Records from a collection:
========
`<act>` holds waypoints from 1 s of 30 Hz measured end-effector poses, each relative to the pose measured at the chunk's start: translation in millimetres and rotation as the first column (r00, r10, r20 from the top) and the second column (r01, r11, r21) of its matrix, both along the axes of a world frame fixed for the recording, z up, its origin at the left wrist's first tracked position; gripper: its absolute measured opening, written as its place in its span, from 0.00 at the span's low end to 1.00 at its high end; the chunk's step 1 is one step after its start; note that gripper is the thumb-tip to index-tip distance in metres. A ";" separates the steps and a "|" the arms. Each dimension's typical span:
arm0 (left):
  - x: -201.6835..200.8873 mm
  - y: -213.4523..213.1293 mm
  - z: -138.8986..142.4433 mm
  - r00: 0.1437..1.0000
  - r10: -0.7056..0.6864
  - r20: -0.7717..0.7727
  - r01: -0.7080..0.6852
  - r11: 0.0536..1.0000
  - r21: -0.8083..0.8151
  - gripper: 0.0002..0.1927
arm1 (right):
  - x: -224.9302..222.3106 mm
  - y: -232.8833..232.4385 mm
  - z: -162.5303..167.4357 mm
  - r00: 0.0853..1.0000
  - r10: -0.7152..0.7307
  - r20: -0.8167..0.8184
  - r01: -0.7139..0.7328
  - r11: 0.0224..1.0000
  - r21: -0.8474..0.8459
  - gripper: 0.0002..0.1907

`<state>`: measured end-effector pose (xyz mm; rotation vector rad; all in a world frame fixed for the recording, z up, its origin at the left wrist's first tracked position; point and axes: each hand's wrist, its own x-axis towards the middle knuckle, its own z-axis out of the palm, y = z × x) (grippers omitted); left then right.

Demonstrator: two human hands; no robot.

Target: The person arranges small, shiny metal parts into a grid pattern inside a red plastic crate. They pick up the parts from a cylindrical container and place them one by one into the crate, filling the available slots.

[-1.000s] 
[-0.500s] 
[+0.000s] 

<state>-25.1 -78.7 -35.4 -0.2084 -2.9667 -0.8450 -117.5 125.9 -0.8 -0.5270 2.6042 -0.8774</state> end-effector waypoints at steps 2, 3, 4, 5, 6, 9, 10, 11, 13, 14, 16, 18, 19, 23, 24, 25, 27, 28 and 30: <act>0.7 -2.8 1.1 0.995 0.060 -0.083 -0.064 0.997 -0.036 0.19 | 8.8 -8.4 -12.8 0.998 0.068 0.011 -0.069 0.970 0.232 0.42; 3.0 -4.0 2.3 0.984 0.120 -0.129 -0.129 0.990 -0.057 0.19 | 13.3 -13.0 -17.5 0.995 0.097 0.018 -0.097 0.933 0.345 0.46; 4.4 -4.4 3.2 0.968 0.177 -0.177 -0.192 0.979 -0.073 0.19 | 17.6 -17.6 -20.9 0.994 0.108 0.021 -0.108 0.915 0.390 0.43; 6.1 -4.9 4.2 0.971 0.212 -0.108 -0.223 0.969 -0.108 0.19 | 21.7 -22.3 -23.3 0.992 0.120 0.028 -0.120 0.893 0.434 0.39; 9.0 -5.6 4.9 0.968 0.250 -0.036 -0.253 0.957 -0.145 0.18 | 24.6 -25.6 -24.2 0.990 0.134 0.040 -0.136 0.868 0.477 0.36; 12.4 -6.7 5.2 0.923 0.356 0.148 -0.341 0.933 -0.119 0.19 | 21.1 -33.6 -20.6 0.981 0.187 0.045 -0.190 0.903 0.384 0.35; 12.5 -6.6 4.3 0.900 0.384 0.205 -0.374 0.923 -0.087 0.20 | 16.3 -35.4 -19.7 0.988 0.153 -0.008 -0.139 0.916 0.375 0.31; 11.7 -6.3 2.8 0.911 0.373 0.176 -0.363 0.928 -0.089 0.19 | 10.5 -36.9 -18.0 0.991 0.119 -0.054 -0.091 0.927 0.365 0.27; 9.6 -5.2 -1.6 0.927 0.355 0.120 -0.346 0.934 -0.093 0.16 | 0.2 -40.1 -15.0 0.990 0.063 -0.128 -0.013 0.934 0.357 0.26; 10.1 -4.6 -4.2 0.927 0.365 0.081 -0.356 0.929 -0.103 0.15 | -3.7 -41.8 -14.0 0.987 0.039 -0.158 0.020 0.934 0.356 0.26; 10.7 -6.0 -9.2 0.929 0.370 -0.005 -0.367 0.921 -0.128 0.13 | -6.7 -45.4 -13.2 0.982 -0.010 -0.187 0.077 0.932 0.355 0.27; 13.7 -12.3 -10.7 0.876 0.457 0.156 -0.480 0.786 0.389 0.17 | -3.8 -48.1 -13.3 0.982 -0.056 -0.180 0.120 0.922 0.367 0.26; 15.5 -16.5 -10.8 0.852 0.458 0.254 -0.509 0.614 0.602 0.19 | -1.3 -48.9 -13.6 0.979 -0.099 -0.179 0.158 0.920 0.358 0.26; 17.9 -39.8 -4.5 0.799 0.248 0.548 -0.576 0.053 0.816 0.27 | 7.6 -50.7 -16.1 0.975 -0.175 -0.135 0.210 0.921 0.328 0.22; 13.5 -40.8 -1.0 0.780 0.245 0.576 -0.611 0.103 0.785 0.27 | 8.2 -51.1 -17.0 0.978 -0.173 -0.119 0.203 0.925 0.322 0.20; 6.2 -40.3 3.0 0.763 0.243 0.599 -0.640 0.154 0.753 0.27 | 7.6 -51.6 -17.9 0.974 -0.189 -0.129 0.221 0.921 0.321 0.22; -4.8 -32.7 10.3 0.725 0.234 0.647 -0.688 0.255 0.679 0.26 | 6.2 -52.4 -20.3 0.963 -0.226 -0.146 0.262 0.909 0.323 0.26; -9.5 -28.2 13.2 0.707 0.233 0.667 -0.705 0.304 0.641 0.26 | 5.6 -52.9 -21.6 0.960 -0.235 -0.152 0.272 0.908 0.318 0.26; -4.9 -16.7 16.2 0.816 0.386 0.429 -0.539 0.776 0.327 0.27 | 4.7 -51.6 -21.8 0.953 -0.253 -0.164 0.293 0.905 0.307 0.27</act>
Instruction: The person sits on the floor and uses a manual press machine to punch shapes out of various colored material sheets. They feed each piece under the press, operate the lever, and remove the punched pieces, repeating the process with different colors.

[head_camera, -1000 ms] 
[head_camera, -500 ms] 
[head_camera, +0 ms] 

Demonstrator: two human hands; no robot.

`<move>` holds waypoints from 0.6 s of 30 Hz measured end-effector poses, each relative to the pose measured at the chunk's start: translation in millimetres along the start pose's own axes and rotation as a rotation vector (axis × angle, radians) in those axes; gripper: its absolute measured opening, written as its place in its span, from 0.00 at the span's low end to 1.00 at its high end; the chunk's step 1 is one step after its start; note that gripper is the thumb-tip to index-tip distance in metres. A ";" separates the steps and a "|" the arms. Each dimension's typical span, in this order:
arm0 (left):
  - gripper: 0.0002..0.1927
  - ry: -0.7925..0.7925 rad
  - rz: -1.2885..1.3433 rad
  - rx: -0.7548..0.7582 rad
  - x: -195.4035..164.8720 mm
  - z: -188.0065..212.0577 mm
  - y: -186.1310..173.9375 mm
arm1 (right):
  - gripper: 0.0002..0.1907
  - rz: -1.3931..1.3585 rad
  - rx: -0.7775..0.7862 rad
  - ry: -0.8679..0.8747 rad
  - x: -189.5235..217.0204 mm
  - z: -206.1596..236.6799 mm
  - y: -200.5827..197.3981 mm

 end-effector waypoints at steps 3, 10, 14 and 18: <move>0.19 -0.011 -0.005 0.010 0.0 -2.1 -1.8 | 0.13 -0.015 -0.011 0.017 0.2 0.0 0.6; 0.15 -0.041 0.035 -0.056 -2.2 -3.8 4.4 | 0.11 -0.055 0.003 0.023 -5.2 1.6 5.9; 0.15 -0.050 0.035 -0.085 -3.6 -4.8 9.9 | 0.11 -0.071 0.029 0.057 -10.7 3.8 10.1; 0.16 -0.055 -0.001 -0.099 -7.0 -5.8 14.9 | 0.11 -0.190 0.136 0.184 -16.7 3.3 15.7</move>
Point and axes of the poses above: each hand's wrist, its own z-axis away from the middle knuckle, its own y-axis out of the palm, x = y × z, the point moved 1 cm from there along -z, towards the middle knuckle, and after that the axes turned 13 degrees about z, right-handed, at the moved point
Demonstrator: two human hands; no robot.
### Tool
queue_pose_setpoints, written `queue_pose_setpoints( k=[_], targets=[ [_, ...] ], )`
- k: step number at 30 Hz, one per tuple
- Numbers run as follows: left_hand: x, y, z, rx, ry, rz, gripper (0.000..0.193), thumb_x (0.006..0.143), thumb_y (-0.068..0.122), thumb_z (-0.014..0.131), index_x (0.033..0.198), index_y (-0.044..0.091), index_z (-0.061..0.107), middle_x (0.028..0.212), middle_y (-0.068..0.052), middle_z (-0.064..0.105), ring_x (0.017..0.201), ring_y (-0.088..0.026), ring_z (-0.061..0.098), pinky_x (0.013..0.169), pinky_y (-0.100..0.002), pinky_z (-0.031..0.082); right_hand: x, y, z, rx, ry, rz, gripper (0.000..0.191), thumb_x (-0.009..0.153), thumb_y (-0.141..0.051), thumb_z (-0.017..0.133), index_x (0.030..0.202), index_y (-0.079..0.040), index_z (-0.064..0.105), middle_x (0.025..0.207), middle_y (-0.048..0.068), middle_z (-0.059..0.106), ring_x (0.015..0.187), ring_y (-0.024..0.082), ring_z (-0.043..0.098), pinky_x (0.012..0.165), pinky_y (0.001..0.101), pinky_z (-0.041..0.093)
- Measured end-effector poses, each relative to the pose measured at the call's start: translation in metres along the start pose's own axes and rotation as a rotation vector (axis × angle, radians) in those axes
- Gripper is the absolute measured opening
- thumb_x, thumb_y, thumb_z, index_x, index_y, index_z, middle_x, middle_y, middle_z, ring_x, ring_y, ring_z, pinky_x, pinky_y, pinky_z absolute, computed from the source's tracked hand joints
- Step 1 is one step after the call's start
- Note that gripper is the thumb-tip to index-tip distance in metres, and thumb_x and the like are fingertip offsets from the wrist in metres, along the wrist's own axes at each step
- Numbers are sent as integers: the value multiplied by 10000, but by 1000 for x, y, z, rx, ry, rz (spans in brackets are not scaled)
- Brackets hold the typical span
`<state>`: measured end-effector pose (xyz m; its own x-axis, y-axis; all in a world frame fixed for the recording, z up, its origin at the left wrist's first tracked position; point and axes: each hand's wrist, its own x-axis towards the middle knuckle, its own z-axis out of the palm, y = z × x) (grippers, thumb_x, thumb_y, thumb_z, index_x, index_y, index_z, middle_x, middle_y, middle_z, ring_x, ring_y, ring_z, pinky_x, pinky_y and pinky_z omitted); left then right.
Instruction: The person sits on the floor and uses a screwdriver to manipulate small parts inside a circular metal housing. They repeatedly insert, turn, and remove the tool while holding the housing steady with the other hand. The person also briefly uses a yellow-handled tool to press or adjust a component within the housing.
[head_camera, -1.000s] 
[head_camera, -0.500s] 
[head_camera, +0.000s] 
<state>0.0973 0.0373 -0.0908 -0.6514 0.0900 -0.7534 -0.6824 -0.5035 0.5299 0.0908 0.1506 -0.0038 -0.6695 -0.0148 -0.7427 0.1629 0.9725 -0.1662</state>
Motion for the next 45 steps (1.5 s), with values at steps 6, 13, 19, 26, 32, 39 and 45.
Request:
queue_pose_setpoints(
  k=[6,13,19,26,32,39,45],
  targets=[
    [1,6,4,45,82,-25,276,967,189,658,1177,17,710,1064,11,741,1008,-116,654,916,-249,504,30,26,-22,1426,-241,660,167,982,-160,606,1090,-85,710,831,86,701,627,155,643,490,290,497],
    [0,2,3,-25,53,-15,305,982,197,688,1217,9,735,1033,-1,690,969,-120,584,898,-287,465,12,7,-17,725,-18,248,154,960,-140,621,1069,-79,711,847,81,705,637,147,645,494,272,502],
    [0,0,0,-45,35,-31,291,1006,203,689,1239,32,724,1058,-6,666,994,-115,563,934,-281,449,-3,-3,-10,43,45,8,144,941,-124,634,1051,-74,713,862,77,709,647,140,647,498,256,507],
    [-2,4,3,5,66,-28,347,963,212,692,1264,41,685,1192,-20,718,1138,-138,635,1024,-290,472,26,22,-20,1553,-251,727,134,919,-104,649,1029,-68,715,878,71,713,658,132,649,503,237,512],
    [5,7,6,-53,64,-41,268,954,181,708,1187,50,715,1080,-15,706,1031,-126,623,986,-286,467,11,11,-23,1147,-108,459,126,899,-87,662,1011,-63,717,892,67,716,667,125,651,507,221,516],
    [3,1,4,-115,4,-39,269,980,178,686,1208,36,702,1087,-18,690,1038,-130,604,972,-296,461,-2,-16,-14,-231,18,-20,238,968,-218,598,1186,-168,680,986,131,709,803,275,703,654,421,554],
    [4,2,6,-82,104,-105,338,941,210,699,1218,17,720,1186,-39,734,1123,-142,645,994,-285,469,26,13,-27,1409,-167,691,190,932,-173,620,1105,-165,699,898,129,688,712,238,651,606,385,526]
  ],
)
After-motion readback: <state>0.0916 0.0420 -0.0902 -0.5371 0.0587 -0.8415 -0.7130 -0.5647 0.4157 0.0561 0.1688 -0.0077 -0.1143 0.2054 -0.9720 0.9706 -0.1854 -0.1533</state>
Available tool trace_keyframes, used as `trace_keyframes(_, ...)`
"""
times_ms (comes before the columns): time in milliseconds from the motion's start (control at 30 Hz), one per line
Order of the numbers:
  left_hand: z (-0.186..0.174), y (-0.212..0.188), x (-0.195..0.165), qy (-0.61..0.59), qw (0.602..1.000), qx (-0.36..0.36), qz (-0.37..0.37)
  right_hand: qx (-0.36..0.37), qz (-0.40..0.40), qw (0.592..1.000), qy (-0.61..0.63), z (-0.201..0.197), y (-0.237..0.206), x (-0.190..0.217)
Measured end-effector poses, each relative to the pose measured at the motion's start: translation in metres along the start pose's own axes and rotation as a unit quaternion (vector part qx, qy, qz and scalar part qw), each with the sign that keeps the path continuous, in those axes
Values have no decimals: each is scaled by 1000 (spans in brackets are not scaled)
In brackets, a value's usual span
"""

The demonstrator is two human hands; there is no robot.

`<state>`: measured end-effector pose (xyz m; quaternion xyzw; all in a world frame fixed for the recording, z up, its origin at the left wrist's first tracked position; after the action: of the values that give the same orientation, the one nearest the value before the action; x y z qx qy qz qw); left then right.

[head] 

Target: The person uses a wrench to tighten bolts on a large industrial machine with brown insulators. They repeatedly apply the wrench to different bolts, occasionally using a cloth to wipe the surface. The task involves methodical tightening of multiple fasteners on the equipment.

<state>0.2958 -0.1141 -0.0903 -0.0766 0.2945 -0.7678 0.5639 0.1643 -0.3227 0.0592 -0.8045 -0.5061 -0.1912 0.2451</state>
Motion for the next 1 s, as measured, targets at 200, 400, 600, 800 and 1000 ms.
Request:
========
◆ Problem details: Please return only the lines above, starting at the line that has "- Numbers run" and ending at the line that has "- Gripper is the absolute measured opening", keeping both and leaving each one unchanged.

◆ Answer to this problem:
- Numbers run as follows: left_hand: x, y, z, rx, ry, rz, gripper (0.000..0.193), thumb_x (0.006..0.143), thumb_y (-0.068..0.122), thumb_z (-0.014..0.131), index_x (0.033..0.198), index_y (-0.044..0.091), index_z (-0.061..0.107), middle_x (0.028..0.212), middle_y (-0.068..0.052), middle_z (-0.064..0.105), ring_x (0.017..0.201), ring_y (-0.088..0.026), ring_z (-0.061..0.098), pinky_x (0.013..0.169), pinky_y (-0.100..0.002), pinky_z (-0.031..0.082); right_hand: x, y, z, rx, ry, rz, gripper (0.000..0.191), thumb_x (-0.009..0.153), thumb_y (-0.141..0.051), thumb_z (-0.017..0.133), index_x (0.030..0.202), index_y (-0.079..0.040), index_z (-0.064..0.105), middle_x (0.025..0.207), middle_y (-0.048..0.068), middle_z (-0.059..0.106), ring_x (0.015..0.187), ring_y (-0.024..0.082), ring_z (-0.043..0.098), pinky_x (0.012..0.165), pinky_y (0.001..0.101), pinky_z (-0.041..0.093)
- Measured end-effector poses, each relative to the pose measured at the call's start: translation in metres along the start pose's own axes and rotation as a rotation vector (axis × angle, radians) in those axes
- Gripper is the absolute measured opening

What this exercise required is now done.